Hamburg. Gewalt nährt Gewalt und reproduziert sich immer wieder neu. Auf jedes palästinensische Bombenattentat folgt ein israelischer Vergeltungsschlag. Dass stets auch Unbeteiligte getroffen werden, gehört zur grausamen Logik des Nahostkonflikts. Wenn sich diese tödliche Spirale kaum durchbrechen lässt, liegt das einerseits am realen Konfliktpotenzial, aber eben auch daran, dass die Gewalt immer anonym erscheint.

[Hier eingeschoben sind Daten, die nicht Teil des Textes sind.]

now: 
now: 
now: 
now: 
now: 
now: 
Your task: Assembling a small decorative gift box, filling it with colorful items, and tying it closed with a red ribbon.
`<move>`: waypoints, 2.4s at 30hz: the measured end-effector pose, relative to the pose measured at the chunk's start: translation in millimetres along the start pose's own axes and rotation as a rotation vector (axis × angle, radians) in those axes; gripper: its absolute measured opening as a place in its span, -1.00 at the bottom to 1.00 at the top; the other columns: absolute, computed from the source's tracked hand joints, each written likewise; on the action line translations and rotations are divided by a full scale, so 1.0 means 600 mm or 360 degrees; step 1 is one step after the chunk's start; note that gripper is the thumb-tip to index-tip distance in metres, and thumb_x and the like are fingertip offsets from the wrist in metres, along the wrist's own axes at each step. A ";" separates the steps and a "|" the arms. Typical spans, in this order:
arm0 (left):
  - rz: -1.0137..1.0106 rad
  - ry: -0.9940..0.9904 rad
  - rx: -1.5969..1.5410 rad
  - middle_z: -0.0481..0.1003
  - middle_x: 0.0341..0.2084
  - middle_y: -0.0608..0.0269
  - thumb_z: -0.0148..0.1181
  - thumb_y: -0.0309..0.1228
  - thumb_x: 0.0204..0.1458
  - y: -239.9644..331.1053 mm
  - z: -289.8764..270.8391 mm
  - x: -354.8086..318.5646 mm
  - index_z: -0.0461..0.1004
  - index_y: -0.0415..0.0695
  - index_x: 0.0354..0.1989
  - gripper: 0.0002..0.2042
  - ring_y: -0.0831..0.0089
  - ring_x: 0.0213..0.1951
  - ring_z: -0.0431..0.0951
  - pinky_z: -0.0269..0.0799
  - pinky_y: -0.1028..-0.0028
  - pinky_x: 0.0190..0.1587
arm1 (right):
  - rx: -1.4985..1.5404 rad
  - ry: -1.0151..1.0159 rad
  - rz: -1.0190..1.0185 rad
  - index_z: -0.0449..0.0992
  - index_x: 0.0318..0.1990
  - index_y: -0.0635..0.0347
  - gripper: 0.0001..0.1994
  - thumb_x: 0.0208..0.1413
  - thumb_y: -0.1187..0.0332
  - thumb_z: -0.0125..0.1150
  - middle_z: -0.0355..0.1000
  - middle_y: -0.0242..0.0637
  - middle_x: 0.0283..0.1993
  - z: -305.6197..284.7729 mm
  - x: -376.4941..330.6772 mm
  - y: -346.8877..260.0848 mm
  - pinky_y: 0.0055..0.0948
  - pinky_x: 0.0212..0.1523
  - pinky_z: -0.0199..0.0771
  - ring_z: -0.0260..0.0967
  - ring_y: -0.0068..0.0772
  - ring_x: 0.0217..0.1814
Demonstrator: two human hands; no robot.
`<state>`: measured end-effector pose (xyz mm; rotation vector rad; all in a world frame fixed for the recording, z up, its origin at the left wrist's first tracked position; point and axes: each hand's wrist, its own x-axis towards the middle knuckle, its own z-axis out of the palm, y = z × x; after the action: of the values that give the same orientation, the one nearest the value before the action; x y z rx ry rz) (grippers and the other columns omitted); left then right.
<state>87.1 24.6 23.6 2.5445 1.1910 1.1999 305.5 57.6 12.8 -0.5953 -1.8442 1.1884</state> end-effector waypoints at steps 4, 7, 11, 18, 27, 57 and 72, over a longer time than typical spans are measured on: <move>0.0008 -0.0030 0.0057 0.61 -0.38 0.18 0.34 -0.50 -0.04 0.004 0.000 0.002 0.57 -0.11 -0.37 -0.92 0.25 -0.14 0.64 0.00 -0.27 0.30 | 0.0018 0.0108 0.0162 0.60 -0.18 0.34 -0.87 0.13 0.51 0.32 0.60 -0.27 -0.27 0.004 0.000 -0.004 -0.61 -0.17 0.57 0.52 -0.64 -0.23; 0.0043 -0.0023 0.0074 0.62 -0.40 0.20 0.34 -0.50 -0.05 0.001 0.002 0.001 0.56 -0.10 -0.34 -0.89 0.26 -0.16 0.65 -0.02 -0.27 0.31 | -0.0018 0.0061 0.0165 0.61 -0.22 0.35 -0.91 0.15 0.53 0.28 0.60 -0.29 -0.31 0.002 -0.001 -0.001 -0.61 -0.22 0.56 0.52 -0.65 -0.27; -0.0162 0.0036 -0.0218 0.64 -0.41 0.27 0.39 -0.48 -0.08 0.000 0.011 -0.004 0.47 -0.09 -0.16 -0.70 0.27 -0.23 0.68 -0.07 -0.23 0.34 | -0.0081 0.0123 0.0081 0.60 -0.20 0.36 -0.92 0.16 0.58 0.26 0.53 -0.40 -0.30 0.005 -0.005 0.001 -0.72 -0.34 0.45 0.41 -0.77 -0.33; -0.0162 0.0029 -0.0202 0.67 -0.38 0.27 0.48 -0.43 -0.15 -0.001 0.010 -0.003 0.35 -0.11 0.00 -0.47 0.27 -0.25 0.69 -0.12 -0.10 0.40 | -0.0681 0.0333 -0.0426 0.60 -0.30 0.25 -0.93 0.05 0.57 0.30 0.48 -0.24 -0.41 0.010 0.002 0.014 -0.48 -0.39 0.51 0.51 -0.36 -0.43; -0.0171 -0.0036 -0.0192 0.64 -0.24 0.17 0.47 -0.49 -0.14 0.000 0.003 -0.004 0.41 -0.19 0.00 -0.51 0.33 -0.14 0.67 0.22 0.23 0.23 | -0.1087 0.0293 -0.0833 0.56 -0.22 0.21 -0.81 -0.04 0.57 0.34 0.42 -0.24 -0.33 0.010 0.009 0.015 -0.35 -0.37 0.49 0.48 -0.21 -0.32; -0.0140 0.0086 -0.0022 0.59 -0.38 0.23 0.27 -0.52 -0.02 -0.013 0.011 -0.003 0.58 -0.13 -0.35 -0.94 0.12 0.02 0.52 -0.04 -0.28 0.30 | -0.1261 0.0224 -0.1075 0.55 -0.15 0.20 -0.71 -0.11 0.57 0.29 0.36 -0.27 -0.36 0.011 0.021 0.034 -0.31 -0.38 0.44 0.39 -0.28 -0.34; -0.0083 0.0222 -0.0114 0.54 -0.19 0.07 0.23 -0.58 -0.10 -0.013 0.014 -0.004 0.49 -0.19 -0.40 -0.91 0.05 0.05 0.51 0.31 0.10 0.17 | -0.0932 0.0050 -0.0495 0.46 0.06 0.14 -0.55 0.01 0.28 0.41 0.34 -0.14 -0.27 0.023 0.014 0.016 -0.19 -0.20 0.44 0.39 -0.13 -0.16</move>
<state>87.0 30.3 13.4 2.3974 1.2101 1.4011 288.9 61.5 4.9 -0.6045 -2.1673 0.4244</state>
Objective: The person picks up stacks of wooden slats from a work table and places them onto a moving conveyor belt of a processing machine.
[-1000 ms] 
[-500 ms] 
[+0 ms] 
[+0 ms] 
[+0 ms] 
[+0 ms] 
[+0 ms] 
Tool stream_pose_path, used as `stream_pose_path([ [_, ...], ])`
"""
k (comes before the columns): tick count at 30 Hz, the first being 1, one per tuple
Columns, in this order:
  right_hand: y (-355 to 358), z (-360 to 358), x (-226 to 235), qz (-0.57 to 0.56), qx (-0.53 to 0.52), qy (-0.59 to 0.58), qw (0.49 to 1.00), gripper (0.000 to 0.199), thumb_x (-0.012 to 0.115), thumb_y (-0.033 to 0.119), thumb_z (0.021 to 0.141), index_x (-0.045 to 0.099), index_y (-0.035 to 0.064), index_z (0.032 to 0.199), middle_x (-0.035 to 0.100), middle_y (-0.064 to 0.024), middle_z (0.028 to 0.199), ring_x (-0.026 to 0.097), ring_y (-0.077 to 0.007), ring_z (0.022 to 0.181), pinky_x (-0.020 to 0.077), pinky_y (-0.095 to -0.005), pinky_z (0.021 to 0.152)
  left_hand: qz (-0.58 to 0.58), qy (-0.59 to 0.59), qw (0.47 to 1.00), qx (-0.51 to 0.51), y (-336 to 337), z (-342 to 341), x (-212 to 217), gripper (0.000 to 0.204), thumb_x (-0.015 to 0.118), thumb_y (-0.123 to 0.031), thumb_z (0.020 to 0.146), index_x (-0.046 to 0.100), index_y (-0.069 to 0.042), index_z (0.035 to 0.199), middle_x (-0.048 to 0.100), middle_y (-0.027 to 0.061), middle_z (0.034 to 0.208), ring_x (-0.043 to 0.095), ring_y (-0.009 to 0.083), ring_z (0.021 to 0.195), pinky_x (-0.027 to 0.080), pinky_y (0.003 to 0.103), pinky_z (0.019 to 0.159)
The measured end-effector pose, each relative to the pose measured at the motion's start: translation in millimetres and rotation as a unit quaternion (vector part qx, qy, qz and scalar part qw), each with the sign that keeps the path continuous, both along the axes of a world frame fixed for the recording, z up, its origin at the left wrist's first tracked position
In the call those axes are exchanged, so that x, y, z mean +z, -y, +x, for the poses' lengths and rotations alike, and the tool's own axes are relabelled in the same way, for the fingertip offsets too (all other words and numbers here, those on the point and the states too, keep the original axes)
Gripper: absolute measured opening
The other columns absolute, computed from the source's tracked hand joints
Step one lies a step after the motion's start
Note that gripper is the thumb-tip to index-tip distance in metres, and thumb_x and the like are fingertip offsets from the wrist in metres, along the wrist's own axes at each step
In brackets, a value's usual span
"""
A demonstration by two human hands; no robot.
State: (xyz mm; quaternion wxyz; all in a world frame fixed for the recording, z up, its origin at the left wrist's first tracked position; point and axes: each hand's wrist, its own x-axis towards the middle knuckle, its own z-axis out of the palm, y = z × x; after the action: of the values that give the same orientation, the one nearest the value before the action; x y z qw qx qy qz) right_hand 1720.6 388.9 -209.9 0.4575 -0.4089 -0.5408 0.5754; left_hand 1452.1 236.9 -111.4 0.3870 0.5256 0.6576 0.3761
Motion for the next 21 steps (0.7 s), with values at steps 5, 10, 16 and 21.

Ein Bombenattentäter ist ein islamistischer Terrorist. Aber ist er nicht auch ein junger Mensch, der eine Familie hat und Menschen, die ihm nahestehen? Für ihre Doku "Nach der Stille" haben die beiden jungen Regisseurinnen Stephanie Bürger und Jule Ott einem der grausamsten Bombenattentate der jüngsten Vergangenheit nachgespürt: Am 31. März 2002 riss ein Terrorist in einem Restaurant in Haifa 15 Menschen mit in den Tod. Eines seiner Opfer war der israelische Pazifist und Humanist Dov Chernobroda, ein Mann, der sich zeitlebens für die Rechte der Palästinenser eingesetzt hatte.

Bei dem Bombenattentäter handelte es sich um den 24 Jahre alten Palästinenser Shadi Tobassi aus Dschenin im Westjordanland. Zwei Tage nach dem Attentat zerstörte die israelische Armee mit Bulldozern Teile des dortigen Flüchtlingslagers.

Stephanie Bürger und Jule Ott haben sowohl Kontakt zu Dov Chernobrodas Witwe als auch zur Familie von Shadi Tobassi aufgenommen, haben sie besucht und mit ihnen über den verlorenen Angehörigen gesprochen. Und schließlich haben sie die israelische Witwe auf der schwersten Reise ihres Lebens begleitet, die sie zur Familie des Attentäters nach Dschenin führte. Am Anfang hilflos und zögerlich, behutsam und mit fast unvorstellbarer Selbstüberwindung gaben sich diese Menschen die Hand, sprachen miteinander, berichteten über ihr Leben und teilten ihre Trauer.

Der berührende Film lief bereits in ausgewählten Kinos. Er bietet natürlich keine politische Lösung für den israelisch-palästinensischen Konflikt, aber er zeigt, dass es jenseits der Politik Menschen gibt, die bereit sind, das Leid der jeweils anderen Seite zu verstehen und damit die Spirale der Gewalt zu durchbrechen.